§ **TASK STATEMENT**: The required lines are those that contain "right"; pull them out of the data and copy them.

§ **WORKING DATA**:
"""

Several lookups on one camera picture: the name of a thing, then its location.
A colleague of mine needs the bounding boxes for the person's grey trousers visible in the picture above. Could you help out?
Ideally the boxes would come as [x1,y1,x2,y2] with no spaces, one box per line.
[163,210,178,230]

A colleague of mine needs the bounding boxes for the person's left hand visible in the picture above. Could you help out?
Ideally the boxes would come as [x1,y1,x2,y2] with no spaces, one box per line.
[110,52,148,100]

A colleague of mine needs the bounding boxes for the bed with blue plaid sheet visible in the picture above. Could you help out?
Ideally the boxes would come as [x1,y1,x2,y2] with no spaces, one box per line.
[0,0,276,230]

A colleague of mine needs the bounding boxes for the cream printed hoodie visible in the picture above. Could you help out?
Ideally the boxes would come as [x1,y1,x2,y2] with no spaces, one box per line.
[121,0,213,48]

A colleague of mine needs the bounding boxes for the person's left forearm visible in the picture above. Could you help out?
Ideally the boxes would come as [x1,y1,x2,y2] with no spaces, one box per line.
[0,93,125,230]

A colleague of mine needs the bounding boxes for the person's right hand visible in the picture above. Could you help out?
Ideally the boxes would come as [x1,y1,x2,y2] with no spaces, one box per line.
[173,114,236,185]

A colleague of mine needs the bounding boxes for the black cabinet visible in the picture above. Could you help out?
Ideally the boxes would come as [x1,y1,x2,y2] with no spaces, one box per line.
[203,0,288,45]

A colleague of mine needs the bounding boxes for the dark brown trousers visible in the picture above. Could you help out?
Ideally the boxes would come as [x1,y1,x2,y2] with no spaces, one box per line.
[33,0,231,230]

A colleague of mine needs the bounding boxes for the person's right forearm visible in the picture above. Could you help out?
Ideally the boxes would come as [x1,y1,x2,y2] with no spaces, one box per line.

"""

§ **ANSWER SECTION**:
A colleague of mine needs the bounding boxes for the person's right hand visible in the picture above. Could you help out?
A colleague of mine needs the bounding boxes for the person's right forearm visible in the picture above. Could you help out?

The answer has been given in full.